During the latter part of the history of Judah under the kings of the house of David, after the close of the long series of wars with the Philistines, the two nations settled down to dwell together in amity and companionship. The result was that the people of God became like the Philistines (Isa. 2:6).
We read too that they who trust in idols are like unto them. Their imagination clothes the idol with certain qualities, generally evil, and by constant occupation with that which they conceive it to be, a moral likeness is produced in the idolater (Ps. 115:8).
This principle is stated clearly and definitely in Prov. 23:7, where it says of man, "As he thinketh in his heart, so is he." A man becomes conformed to the object with which his heart is occupied.

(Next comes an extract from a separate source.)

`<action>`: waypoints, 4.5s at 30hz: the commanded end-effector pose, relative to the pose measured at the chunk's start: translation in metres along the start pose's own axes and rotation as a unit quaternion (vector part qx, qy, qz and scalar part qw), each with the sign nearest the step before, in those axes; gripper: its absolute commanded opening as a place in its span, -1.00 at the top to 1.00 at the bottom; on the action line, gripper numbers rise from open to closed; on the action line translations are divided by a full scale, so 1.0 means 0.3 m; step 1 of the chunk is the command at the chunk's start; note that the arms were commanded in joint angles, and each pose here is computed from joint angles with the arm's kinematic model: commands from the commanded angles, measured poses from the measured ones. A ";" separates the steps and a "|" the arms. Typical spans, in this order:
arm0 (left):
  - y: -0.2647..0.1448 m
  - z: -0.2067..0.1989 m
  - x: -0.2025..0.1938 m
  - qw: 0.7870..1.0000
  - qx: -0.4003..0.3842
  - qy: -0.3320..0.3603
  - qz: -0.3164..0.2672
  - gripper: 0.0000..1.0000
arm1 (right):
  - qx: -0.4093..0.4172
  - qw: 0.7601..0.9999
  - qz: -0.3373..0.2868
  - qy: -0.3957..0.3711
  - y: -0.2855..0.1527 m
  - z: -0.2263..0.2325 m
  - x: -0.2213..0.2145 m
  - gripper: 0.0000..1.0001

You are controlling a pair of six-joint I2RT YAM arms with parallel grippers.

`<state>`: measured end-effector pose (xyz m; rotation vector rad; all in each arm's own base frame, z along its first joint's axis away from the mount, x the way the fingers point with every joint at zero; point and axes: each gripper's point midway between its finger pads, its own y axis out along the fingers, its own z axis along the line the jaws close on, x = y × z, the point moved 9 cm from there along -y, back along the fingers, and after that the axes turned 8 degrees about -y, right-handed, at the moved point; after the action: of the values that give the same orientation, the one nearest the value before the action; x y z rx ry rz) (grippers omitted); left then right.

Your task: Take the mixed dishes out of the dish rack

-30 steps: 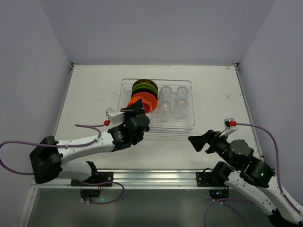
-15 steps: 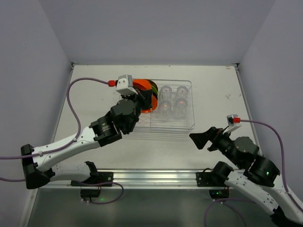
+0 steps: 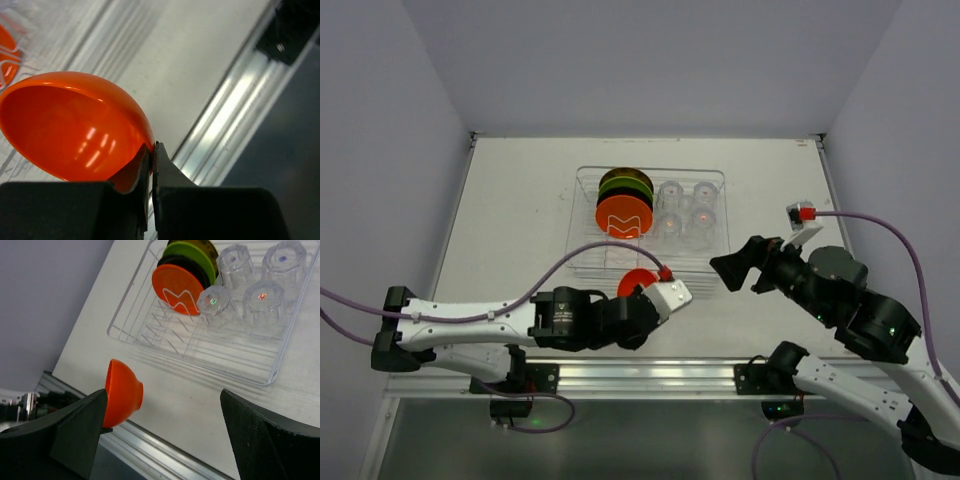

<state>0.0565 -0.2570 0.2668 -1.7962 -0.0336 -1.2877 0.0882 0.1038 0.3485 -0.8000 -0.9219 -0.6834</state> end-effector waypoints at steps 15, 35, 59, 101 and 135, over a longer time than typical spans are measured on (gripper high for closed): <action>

Now this applies both in the direction of good and of evil. If a man's heart is thinking of evil things, he becomes evil in character and ways. If a man's heart is thinking of excellent things, those excellent things express themselves in his life. This gives great importance to the exhortation to think on things that are true, honest, just, pure, lovely and of good report (Phil. 4:8).
It is not easy, however, to concentrate the thoughts upon abstract qualities, however good they may be- nor is it necessary, for all these things of spiritual excellence have been set forth in the Lord Jesus. As we trace out His pathway here, by the help of the four Gospels, our hearts contemplate things that are lovely indeed, and a certain measure of moral conformity thereto is produced.
More, the One in whom all these things were set forth is not to be numbered amongst the dead. The records of His life are not mere memoirs. He is alive from among the dead, and though the circumstances which surround Him are different, He Himself is just the same (Heb. 13:8). The same Jesus, whom we learn to love increasingly as we read of His gracious and perfect ways among men, is in the glory, and our hearts may be engaged with Him there. We may behold, as Stephen did, the glory of the Lord, and the result will be sure-we shall in measure, as we behold it, be changed into the same image (2 Cor. 3:18).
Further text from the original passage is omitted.